Work request:
Filter the entries for lines with the word "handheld".

Working data:
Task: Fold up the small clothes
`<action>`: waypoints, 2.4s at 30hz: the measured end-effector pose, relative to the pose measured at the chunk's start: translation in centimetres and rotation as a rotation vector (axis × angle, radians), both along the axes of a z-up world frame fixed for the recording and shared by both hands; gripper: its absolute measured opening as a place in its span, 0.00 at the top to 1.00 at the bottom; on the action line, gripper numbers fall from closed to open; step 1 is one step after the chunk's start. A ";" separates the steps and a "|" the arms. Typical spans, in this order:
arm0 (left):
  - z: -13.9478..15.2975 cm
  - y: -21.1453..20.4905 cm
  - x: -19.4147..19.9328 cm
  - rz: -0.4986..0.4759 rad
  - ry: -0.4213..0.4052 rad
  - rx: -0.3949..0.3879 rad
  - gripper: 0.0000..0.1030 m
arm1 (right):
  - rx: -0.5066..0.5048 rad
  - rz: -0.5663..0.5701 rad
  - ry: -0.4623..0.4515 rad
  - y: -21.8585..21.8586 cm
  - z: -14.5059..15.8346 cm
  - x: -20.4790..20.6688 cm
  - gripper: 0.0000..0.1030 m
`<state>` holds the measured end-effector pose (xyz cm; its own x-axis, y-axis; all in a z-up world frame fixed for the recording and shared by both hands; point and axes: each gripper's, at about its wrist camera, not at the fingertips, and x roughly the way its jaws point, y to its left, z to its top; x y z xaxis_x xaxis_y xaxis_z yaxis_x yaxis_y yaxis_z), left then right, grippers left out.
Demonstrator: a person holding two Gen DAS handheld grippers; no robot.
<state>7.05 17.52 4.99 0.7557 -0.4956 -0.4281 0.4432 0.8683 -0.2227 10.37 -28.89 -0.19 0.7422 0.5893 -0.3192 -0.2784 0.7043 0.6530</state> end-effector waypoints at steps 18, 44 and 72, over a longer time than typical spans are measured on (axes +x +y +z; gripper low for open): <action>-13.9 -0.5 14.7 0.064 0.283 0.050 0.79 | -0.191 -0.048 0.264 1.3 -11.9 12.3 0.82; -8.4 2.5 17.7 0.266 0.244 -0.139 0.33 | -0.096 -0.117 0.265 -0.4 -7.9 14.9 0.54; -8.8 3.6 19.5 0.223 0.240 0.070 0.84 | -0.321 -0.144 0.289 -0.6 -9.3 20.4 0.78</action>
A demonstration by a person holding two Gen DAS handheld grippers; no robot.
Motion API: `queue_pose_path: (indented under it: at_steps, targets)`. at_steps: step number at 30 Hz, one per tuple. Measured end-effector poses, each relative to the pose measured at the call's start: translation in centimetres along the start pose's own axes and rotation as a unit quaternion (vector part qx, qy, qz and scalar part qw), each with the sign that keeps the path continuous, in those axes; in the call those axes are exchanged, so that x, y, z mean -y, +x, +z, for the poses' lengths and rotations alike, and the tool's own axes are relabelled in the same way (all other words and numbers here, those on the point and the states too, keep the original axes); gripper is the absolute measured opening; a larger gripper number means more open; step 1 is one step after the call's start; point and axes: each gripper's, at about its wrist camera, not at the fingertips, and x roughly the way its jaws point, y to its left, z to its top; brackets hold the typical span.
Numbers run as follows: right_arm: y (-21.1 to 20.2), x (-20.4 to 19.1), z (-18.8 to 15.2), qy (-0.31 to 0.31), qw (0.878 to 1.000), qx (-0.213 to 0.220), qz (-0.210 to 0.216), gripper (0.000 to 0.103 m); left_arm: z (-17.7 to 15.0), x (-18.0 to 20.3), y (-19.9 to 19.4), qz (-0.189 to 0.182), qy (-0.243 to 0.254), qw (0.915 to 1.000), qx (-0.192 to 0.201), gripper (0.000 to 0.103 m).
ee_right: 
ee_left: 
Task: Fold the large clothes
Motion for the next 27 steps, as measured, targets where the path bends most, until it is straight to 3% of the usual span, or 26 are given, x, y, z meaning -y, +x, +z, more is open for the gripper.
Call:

Output for this task:
Demonstrator: a person holding two Gen DAS handheld grippers; no robot.
A demonstration by a person holding two Gen DAS handheld grippers; no robot.

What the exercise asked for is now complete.